What this task involves
Please find every line of the listing below where "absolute" occurs and copy it.
- Opening Delimiter -
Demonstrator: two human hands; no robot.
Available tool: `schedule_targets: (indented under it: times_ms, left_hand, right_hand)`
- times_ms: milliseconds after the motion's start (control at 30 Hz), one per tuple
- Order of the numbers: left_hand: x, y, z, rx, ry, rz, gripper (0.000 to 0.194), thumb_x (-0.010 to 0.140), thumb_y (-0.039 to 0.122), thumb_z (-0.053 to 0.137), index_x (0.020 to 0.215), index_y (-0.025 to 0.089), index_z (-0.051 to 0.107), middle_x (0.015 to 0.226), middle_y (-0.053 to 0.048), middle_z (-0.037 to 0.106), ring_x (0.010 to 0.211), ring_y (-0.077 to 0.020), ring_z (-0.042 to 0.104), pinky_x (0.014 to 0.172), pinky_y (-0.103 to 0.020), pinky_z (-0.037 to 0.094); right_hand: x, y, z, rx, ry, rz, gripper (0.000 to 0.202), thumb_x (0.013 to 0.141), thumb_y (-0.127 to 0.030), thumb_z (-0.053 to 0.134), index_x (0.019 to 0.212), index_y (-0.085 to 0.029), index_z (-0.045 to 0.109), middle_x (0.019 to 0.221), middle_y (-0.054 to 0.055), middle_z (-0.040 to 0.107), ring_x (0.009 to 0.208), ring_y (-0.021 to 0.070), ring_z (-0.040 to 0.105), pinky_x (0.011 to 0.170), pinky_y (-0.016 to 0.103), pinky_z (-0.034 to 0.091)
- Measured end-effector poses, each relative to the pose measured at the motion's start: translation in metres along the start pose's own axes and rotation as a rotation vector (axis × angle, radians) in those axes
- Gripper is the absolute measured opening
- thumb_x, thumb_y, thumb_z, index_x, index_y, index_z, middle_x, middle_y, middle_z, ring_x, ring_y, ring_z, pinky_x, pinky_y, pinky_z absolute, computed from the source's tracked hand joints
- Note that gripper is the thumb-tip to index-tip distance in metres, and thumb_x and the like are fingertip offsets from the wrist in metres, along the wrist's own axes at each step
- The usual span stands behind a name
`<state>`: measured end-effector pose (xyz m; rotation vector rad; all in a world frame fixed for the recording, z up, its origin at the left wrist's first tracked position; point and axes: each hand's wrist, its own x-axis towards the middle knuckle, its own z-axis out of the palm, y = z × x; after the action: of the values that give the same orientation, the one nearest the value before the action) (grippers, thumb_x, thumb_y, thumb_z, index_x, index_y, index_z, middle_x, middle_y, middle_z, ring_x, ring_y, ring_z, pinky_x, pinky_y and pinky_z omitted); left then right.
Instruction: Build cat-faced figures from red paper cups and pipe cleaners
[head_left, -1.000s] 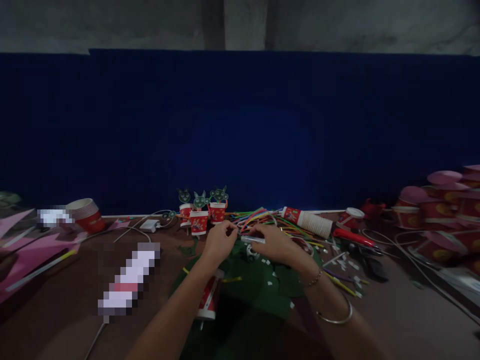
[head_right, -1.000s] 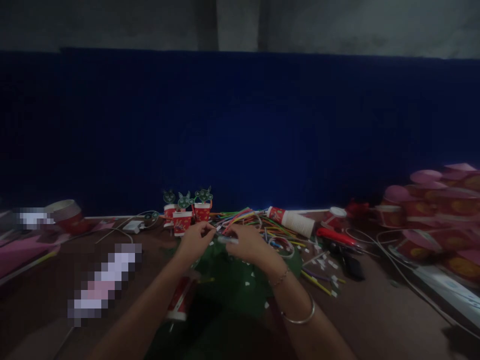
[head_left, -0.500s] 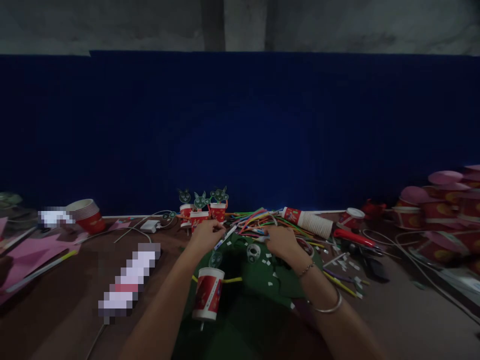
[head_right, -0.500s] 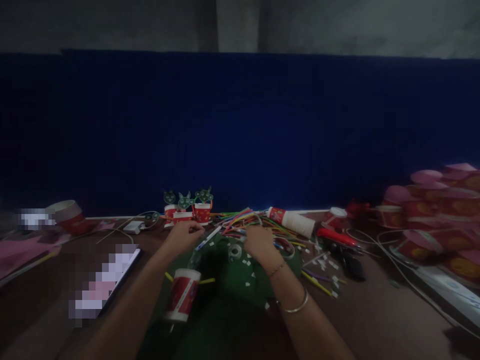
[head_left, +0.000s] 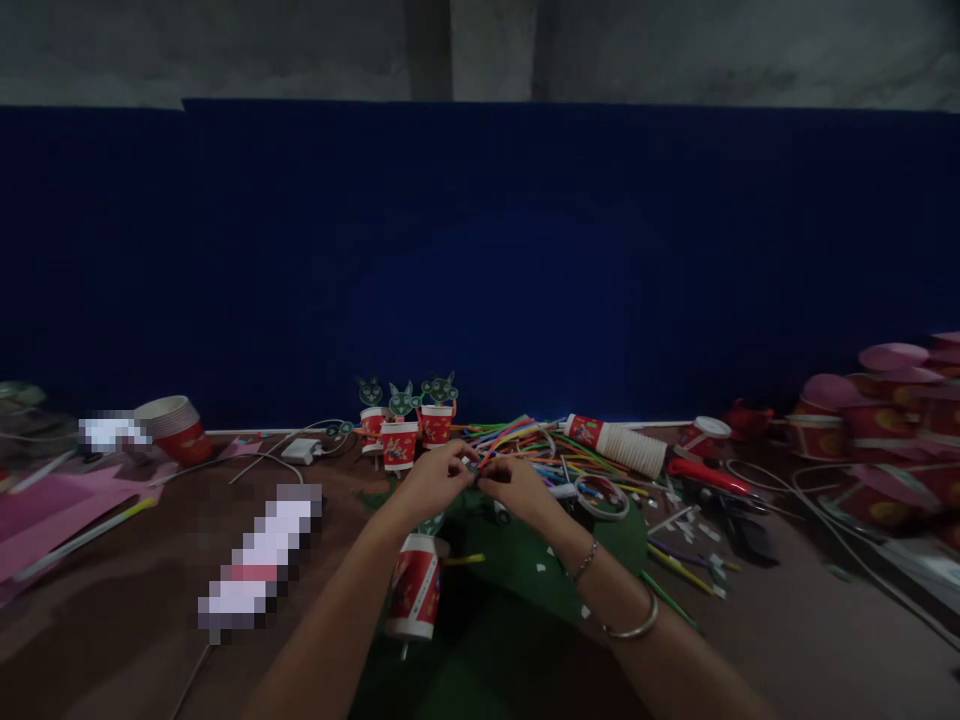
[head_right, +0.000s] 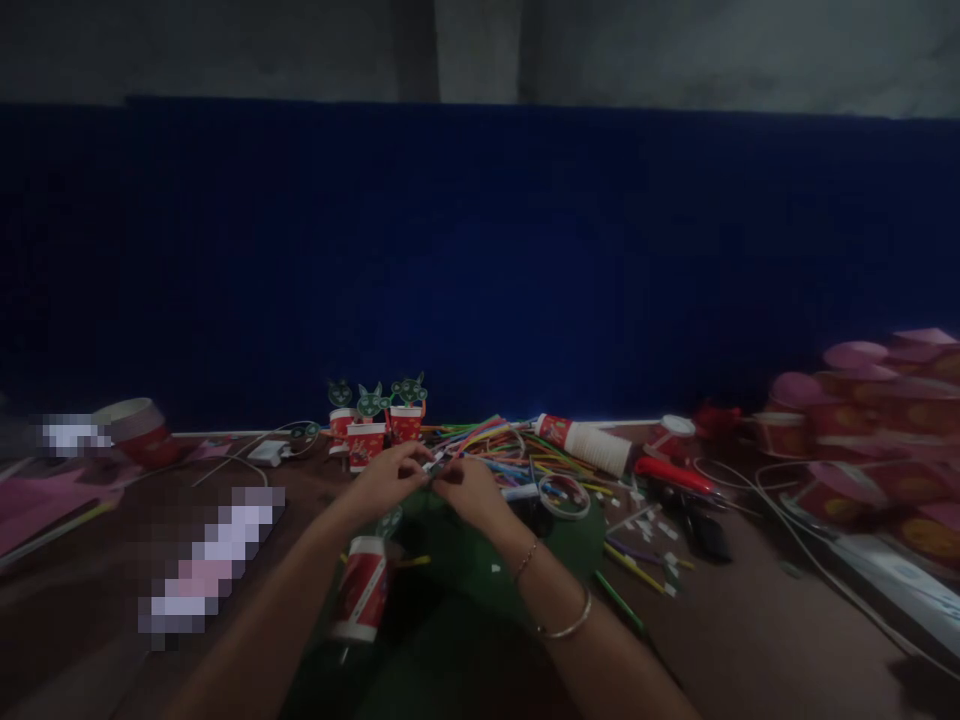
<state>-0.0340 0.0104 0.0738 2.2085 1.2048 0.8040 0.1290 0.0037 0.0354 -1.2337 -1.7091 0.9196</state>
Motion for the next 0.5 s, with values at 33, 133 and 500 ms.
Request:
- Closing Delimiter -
Response area
- Gripper is the absolute measured opening
- thumb_x, thumb_y, thumb_z, index_x, index_y, index_z, middle_x, middle_y, middle_z, ring_x, ring_y, ring_z, pinky_x, pinky_y, pinky_z absolute, computed from the source's tracked hand joints

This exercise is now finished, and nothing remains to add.